Start of Data shown

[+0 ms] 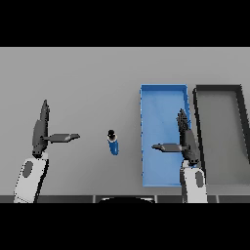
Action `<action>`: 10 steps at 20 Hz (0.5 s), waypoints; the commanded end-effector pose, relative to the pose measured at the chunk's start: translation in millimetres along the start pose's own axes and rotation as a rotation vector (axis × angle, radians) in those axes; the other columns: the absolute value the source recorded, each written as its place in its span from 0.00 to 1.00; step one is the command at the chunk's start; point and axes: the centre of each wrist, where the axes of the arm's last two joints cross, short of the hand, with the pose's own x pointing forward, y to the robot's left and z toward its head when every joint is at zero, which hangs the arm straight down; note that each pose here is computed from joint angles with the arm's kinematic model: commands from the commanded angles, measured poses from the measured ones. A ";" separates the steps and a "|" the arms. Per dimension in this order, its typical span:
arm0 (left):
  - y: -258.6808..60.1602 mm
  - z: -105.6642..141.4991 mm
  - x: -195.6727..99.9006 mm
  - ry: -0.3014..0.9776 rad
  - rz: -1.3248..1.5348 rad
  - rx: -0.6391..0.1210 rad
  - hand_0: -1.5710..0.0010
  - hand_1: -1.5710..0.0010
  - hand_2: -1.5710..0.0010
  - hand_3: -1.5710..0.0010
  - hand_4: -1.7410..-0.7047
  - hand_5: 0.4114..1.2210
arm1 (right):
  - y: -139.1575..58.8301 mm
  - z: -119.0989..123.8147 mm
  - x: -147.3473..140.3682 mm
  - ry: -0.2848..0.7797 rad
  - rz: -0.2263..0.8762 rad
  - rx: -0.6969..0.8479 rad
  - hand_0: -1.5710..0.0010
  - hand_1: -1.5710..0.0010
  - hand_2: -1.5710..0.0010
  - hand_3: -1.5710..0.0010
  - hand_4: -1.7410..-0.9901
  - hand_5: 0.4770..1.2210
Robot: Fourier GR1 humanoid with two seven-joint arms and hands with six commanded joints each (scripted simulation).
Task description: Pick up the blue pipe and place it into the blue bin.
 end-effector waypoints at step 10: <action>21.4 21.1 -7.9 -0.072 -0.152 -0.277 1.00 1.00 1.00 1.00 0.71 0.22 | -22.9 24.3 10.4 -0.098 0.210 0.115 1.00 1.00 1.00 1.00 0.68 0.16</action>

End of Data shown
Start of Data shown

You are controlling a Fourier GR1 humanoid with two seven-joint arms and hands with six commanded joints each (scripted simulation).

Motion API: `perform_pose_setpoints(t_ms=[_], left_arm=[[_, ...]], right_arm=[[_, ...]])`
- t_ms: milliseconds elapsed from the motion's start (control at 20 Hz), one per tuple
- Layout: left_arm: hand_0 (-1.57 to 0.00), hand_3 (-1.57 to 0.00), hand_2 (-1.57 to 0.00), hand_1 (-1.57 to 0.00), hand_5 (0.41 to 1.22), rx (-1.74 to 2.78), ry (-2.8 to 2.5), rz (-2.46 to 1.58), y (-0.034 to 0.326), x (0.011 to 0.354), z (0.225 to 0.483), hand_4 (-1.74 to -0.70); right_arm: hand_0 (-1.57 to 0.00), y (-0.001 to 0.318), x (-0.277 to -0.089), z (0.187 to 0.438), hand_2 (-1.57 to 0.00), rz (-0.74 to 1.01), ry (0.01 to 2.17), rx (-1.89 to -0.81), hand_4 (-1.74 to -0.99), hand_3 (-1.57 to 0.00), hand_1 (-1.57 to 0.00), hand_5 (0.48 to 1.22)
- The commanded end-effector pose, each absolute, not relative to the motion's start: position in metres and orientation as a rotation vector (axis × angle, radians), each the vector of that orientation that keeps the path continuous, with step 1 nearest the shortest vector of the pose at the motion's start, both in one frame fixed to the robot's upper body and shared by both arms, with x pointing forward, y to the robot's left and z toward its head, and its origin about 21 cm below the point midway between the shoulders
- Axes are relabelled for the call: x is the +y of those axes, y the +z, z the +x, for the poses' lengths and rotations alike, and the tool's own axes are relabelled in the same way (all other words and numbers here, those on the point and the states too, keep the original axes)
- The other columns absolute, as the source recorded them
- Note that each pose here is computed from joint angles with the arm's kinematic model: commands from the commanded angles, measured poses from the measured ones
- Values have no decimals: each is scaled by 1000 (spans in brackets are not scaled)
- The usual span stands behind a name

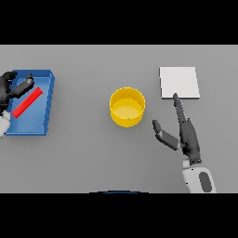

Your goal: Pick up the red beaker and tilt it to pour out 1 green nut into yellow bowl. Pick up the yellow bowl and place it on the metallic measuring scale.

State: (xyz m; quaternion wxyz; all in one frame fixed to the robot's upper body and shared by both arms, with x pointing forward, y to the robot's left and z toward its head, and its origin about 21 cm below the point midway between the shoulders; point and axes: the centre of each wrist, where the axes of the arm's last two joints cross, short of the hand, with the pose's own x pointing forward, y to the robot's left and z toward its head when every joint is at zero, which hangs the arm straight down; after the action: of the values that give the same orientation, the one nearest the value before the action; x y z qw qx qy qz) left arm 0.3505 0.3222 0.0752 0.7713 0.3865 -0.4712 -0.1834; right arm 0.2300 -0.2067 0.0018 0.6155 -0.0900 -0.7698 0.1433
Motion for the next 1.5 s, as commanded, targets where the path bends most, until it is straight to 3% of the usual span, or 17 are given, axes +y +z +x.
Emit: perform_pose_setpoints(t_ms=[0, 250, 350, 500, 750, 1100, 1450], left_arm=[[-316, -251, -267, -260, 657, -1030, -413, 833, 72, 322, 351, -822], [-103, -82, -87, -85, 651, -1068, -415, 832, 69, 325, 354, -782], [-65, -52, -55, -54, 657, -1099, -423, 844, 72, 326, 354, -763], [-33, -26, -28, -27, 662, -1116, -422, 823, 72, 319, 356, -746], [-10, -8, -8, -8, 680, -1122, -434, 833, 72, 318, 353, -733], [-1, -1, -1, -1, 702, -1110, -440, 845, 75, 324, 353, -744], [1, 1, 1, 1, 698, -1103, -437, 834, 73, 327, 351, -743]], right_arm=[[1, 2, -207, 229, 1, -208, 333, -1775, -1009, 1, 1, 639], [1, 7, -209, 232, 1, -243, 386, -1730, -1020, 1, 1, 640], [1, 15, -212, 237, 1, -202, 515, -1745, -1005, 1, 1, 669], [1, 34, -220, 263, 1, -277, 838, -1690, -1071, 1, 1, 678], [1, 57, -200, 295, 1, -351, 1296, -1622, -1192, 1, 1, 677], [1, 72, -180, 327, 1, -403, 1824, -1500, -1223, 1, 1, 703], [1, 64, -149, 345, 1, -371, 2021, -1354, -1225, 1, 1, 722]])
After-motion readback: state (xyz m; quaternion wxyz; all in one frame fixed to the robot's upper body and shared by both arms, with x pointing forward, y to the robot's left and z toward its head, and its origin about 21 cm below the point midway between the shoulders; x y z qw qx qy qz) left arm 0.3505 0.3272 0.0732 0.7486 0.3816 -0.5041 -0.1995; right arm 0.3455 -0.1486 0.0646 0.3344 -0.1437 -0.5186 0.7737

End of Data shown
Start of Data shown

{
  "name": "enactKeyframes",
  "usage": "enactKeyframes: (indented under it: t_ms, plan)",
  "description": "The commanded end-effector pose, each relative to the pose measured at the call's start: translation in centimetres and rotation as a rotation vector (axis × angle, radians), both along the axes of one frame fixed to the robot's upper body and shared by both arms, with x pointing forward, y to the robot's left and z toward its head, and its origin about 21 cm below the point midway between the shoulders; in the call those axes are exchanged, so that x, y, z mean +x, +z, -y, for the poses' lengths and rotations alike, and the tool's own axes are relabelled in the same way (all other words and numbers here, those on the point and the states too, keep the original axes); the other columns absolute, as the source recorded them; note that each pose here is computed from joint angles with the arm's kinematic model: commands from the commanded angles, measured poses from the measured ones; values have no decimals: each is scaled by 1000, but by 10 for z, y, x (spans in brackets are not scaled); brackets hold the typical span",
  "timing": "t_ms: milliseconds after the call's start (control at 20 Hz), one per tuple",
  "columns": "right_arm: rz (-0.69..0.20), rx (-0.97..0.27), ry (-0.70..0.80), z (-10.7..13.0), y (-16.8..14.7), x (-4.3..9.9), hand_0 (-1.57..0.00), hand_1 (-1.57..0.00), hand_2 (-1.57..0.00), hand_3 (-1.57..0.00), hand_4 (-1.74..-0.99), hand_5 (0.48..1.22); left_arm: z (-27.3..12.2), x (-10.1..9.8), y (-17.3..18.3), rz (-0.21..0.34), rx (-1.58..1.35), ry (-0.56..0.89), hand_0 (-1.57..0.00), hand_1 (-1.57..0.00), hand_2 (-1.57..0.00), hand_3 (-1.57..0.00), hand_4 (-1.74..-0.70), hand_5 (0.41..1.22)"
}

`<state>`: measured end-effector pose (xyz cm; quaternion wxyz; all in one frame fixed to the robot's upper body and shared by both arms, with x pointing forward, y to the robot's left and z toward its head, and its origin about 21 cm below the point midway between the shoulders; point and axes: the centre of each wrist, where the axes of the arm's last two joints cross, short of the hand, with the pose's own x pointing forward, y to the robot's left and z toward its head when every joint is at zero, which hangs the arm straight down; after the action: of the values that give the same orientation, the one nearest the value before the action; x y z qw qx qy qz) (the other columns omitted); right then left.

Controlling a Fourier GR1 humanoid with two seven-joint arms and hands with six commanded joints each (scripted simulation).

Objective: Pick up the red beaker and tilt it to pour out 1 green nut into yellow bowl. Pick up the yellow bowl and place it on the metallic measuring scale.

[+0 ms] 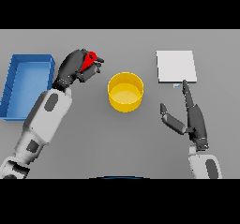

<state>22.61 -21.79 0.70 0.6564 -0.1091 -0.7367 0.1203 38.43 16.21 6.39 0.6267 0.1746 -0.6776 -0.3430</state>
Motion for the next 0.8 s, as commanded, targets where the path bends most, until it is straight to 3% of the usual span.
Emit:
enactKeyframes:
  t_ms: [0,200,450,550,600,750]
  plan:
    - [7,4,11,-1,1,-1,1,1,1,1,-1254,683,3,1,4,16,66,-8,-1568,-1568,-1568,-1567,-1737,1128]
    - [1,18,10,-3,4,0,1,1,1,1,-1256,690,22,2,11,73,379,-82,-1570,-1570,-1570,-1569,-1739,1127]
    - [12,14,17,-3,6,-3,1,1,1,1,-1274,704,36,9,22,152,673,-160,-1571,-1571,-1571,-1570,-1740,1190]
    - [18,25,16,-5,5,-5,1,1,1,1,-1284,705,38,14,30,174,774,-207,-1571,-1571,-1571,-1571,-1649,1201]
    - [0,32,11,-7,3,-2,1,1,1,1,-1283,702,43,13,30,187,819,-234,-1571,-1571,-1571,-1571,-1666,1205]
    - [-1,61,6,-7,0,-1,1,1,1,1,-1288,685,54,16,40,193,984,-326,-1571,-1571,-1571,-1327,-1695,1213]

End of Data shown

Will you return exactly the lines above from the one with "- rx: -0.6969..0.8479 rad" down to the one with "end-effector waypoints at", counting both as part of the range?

  - rx: -0.6969..0.8479 rad
  - hand_0: -1.5710..0.0010
  - hand_1: -1.5710..0.0010
  - hand_2: -1.5710..0.0010
  - hand_3: -1.5710..0.0010
  - hand_4: -1.7410..-0.9901
  - hand_5: 0.4770..1.2210
Robot: Fourier GR1 humanoid with two seven-joint arms and hands with six commanded joints each (scripted simulation).
Task description: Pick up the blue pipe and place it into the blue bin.
 end-effector waypoints at step 10: <action>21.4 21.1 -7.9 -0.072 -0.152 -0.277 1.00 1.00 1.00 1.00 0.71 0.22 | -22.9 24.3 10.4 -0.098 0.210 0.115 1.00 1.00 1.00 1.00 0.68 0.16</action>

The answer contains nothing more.